Six short years ago Ahmed Eid was at the epicenter of a Middle East storm, hitting the streets with his fellow Egyptians as the Arab Spring spread across the region. At the time, Eid had never known a president besides Hosni Mubarak. He didn’t know what it meant to be able to criticize a leader or to freely express an opinion, not until Mubarak was driven from power in 2011.
While his country was searching for a new identity, so was Eid. He was an addiction counselor at a psychiatric hospital in Egypt, and he had spent time designing a drug program in Al Wathba Prison in Abu Dhabi.
He knew that he wanted to plunge deeper into addiction research and work, and there was only one place in his mind to do that.
“Hazelden is a fabled place around the world,” said Eid. “It’s like saying you’re going to Harvard Business School.”
Eid left Egypt and came to Minnesota to enroll in the M.A. program at Hazelden Betty Ford Foundation’s Graduate School of Addiction Studies. He carried a small suitcase, and as he traveled through a very foreign landscape to Hazelden’s Center City location, he panicked.

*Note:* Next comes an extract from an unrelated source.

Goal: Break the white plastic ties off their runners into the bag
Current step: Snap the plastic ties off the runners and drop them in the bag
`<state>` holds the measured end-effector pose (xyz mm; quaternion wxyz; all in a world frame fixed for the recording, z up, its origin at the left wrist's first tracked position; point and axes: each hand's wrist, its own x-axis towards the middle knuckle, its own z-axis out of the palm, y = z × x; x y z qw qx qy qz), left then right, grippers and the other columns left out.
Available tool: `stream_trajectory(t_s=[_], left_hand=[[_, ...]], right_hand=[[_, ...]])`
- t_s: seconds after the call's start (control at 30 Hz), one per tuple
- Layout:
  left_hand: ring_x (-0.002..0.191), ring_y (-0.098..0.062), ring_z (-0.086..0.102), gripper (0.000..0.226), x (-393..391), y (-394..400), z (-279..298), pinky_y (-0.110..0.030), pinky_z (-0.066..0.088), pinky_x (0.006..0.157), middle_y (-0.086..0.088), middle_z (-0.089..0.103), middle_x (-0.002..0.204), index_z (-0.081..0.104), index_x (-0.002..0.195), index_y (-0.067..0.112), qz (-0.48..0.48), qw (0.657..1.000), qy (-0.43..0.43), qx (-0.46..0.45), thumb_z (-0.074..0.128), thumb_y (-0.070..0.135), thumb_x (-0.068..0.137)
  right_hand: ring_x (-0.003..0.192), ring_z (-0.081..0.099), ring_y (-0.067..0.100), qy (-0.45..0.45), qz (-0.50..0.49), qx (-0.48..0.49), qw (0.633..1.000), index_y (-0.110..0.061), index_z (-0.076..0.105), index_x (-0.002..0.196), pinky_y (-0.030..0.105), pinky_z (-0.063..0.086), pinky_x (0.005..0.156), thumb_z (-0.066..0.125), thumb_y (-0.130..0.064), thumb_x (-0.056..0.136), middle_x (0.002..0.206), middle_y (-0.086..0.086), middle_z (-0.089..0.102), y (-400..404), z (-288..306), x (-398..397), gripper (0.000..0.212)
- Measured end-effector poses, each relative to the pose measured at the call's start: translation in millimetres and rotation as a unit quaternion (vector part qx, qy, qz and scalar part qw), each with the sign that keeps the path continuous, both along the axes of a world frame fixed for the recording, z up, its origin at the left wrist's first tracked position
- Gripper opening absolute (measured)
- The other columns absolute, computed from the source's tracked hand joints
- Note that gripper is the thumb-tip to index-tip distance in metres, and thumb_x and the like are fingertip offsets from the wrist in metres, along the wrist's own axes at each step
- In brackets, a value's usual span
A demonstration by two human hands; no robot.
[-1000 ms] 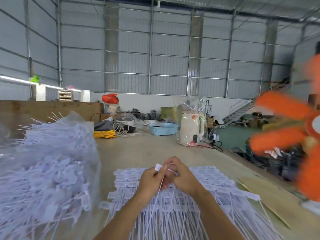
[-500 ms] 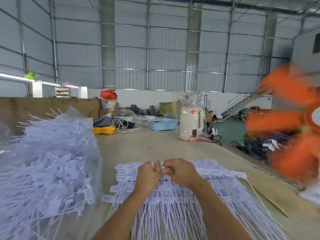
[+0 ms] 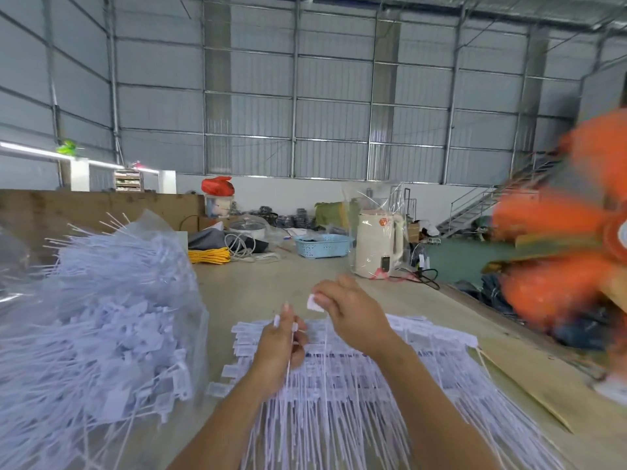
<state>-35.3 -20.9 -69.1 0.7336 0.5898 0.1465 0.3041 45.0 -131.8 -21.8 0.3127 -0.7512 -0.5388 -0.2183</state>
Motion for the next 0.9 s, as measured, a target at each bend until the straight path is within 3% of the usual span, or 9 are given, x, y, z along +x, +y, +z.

“I’m thinking, ‘Nobody knows where I am,’ ” Eid said with a laugh.
Today, Eid is at the epicenter of another storm, but this one is very American: opioid addiction.
Eid has risen quickly through the ranks and now chairs Hazelden’s Comprehensive Opioid Response with Twelve Steps committee, heading one of the top programs in the country for the study and treatment of addiction to opioids.

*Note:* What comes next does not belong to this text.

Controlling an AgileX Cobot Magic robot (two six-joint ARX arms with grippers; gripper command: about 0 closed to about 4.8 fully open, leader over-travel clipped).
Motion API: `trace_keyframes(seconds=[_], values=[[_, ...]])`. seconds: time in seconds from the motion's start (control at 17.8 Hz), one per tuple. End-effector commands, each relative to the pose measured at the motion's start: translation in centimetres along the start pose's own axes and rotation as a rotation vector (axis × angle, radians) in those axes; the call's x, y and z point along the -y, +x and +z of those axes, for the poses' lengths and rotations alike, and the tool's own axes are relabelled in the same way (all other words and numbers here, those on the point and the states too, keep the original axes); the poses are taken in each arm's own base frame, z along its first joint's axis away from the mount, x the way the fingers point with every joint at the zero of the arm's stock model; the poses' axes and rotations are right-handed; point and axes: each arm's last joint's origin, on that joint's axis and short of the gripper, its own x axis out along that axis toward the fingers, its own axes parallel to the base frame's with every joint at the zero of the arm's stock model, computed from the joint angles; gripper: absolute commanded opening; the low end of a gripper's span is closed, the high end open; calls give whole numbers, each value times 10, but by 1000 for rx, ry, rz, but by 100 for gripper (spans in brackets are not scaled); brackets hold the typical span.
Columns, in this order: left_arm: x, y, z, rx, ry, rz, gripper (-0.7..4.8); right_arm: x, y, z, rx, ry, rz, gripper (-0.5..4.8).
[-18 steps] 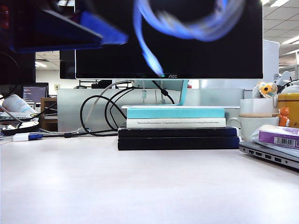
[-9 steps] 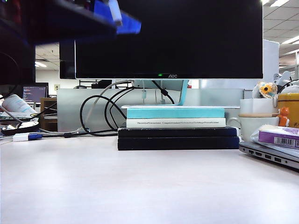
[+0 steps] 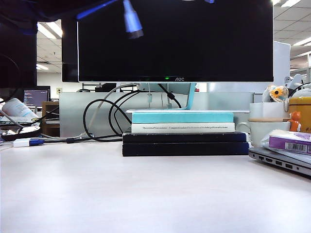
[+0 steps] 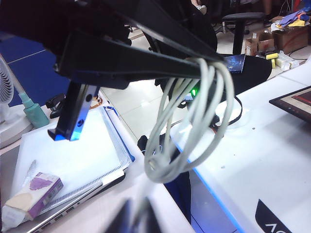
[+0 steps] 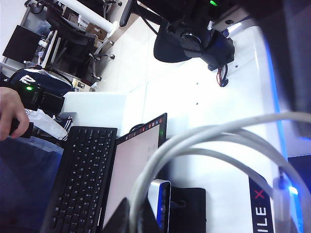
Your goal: Unfold the white charging cable into a straight cable.
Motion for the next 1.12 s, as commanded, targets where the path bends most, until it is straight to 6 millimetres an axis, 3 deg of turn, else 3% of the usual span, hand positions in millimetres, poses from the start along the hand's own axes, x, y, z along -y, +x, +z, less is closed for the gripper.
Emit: trace_keyframes(seconds=[0.06, 0.39, 0.56, 0.79, 1.12], values=[[-1, 0, 2, 3, 9, 0, -6, -2, -1, 1, 6, -16, 3, -1], [0, 2, 5, 18, 18, -14, -6, 0, -1, 1, -16, -25, -38, -1], [2, 14, 9, 36, 45, -55, -6, 1, -1, 6, 29, -42, -9, -1], [5, 25, 20, -4, 108, -60, -6, 14, 3, 6, -6, 58, -35, -1], [13, 19, 35, -74, 140, -9, -6, 21, 1, 3, -38, 88, -101, -1]])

I spoke with Eid the day after Minnesota Attorney General Lori Swanson joined her counterparts from 34 states to sue the company that makes the drug Suboxone, trying to force them to make a generic version of the drug, which reduces cravings for opioids. Swanson also wrote to insurance companies, asking them to eliminate prior authorization rules that impede some addicts from getting the drug.

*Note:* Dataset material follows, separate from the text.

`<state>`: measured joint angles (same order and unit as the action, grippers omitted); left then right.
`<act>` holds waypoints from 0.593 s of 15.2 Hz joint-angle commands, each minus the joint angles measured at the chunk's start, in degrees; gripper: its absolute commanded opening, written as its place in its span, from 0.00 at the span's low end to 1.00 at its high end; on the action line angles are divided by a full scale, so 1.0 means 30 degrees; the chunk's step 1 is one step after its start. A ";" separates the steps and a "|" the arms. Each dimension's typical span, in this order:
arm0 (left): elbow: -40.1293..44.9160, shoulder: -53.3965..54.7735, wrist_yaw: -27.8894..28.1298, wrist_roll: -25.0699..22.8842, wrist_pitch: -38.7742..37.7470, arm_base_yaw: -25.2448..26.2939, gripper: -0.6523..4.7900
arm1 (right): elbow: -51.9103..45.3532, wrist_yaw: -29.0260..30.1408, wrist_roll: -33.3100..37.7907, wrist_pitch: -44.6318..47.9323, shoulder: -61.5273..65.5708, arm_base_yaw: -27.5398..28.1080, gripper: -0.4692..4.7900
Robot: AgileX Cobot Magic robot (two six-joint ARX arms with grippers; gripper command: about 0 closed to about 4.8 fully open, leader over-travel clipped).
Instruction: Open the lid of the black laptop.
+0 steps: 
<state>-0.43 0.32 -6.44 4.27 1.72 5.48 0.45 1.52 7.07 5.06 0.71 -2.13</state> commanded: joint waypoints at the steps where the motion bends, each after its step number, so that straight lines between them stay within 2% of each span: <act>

It is an interesting time for facilities such as Hazelden, which promotes abstinence as the ultimate treatment for addiction. The facility, however, has recently added the use of Suboxone to its opioid treatment plan because of the enormity of the problem and the difficulty addicts have staying in programs without it.
Opioid addicted patients “were not utilizing our services,” said Eid. “They suffered numbness, apathy, and were unable to experience joy.”
Swanson’s push to make drugs such as Suboxone more readily available was inevitable, Eid said, but Hazelden’s philosophy is that they are part of a way to keep addicts in a holistic program that eases them off the drugs. “They are effective when used in a robust program,” he said.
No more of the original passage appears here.